Brain damage resulting from inadequate oxygen is a serious complication of labor and delivery that affects one to three of every 1,000 live newborns in the US. In infants who survive, the disease can cause cerebral palsy, cognitive disability, epilepsy, pulmonary hypertension, and neurodevelopmental disorders.
"Hypoxic brain injury can have devastating, lifelong consequences, and we suggest that our novel therapeutic approach using intravenous omega-3 emulsions can address these concerns," said study author Richard Deckelbaum, professor of nutrition and pediatrics and coordinating author of the study. Can reduce adverse consequences.,
The study also found that the novel omega-3 preparation is far more effective in rodents than therapeutic hypothermia, the current standard therapy for this condition and the only one approved by the FDA. This treatment, which involves the use of cold blankets for three days, benefits only 15% of patients and can cause cardiovascular and respiratory complications.
"We need to find another treatment for hypoxic brain injury that will be more effective and feasible than therapeutic cooling and can be used immediately after injury when therapy is likely to be most effective," said a co-researcher. Hilde Ziarpoli said. Deckelbaum group scientist and senior author of the study.
Previous studies by Deckelbaum's team and others have shown that omega-3 emulsions – tiny droplets of omega-3 fatty acids dispersed in liquid – can have neuroprotective effects and the omega-3 fatty acids found in fish oil. Reduces inflammation and cell death from lack of oxygen. But the bioactive compounds in commercially available oral omega-3 supplements take weeks or months to take effect, so they are not ideal for protecting organs immediately after injury.The Columbia team has developed an injectable omega-3 therapy that can be used in such situations.
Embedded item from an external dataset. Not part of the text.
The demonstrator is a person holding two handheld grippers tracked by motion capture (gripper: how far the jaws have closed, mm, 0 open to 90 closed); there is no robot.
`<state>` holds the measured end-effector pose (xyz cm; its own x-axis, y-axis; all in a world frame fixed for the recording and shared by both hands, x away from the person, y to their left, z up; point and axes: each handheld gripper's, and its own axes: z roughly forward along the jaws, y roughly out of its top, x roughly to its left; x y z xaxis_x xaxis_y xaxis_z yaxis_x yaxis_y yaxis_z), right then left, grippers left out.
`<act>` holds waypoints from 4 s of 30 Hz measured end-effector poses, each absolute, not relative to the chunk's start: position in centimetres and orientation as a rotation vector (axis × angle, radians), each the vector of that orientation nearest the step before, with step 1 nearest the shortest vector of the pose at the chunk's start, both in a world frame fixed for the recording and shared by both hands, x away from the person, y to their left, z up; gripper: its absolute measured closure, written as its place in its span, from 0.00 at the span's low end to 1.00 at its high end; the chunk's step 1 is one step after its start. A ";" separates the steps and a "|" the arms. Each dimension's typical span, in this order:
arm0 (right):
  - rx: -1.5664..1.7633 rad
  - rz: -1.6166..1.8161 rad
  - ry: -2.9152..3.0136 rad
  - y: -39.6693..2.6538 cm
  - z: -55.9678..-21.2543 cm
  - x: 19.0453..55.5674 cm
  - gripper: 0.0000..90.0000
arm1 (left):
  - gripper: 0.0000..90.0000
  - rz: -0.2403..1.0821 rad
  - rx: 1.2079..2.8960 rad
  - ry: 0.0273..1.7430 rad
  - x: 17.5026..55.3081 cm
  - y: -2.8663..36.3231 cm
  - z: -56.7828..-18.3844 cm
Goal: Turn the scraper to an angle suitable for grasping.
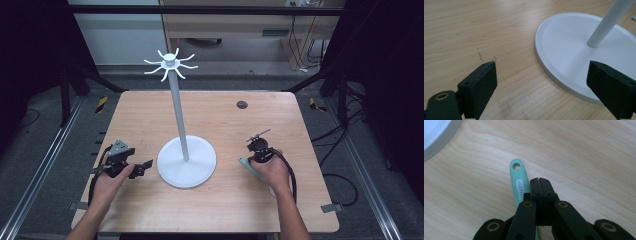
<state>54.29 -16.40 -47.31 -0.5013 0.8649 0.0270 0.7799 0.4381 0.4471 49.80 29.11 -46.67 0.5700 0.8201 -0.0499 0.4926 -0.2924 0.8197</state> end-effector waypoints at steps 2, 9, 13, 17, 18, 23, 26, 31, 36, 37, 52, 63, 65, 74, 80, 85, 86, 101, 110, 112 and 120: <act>1.408 0.607 2.514 -15.9 -47.2 54.1 1.00 | 0.10 0.492 1.957 1.054 49.8 29.2 -46.7; 1.324 0.561 2.495 -15.5 -45.8 53.5 1.00 | 0.10 0.486 1.956 1.057 49.8 29.1 -46.7; 1.322 0.552 2.500 -15.4 -45.2 53.2 0.99 | 0.10 0.483 1.953 1.060 49.9 29.1 -46.8; 1.292 0.537 2.529 -15.4 -45.1 53.0 0.97 | 0.10 0.480 1.956 1.061 49.9 29.1 -46.8; 1.285 0.528 2.536 -15.4 -45.2 53.0 0.96 | 0.10 0.480 1.955 1.062 49.9 29.1 -46.8; 1.259 0.484 2.567 -15.1 -45.4 53.1 0.91 | 0.10 0.479 1.960 1.061 49.9 29.1 -46.8; 1.239 0.463 2.592 -14.7 -45.4 53.2 0.85 | 0.10 0.478 1.964 1.056 49.9 29.0 -46.8; 1.208 0.418 2.633 -14.1 -45.5 53.4 0.79 | 0.10 0.475 1.969 1.056 49.9 29.0 -46.9; 1.176 0.376 2.658 -13.9 -45.8 53.7 0.75 | 0.10 0.473 1.973 1.054 49.9 29.0 -46.9; 1.212 0.366 2.659 -13.7 -45.8 53.7 0.74 | 0.10 0.471 1.972 1.055 49.9 29.0 -46.9; 1.234 0.325 2.678 -13.8 -46.5 54.3 0.74 | 0.10 0.467 1.983 1.049 49.9 28.8 -47.0; 1.203 0.324 2.709 -13.7 -46.8 54.6 0.79 | 0.10 0.469 1.985 1.043 49.9 28.8 -47.0; 1.207 0.322 2.709 -13.6 -46.8 54.6 0.79 | 0.10 0.467 1.985 1.044 49.9 28.8 -47.0; 1.228 0.282 2.703 -13.1 -46.7 54.6 0.80 | 0.10 0.467 1.990 1.038 49.9 28.6 -47.0; 1.221 0.269 2.696 -12.9 -46.6 54.6 0.82 | 0.10 0.464 1.989 1.039 49.9 28.6 -47.0; 1.259 0.355 2.651 -13.8 -45.6 54.4 0.82 | 0.10 0.465 1.988 1.041 50.0 28.6 -47.0; 1.254 0.386 2.635 -14.1 -45.2 54.3 0.82 | 0.10 0.465 1.988 1.041 50.0 28.6 -47.0; 1.294 0.628 2.440 -16.9 -40.3 52.7 0.83 | 0.10 0.466 1.994 1.046 49.9 28.6 -47.1; 1.301 0.741 2.361 -17.9 -38.6 52.2 0.83 | 0.10 0.465 1.995 1.045 49.9 28.6 -47.1; 1.299 0.763 2.350 -18.0 -38.3 52.1 0.83 | 0.10 0.465 1.994 1.046 49.9 28.6 -47.0; 1.291 0.804 2.326 -18.2 -37.6 51.7 0.83 | 0.10 0.465 1.994 1.046 49.9 28.6 -47.1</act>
Therapy is a diglyceride formulation – two omega-3 fatty acids, DHA and EPA, bound to a glyceride molecule – which enhances their ability to emulsify into small, concentrated particles. These fatty acids are also found in fish oil, although dietary sources of fish oil and fatty acids are primarily triglycerides, which contain three fatty acids per molecule.
It is anticipated that the higher concentrations of omega-3 molecules from the new diglyceride will penetrate the blood-brain barrier more rapidly.
The researchers administered the therapy to week-old rats and mice with hypoxic brain injury.The experimental emulsion reduced brain damage to a greater extent than the commercially available omega-3 injectable emulsion (approved only as a nutritional supplement for infants with liver disease requiring intravenous nutrition). The dosages of both omega-3 preparations were the same.
The experimental emulsion may have worked better than the commercial emulsion because it was absorbed into the animals' bloodstream twice as fast.
The researchers also found that animals treated with the new therapy had normal motor coordination and reflexes – indicators of neurological function – similar to animals without brain injury.
“The omega-3 diglyceride emulsion not only prevented brain cell death but also preserved neurological function, which is important in reducing the costs of disability for both patient well-being and the health care system,” says Deckelbaum.,
The researchers hope to begin clinical trials in newborns within two years and expand the study on the effectiveness of the therapy in preventing damage to the central nervous system in animals with traumatic brain injury and spinal cord injury. Are planning to. Additional studies will explore applications in other serious injuries and conditions in which lack of oxygen causes organ damage, including heart attacks and strokes.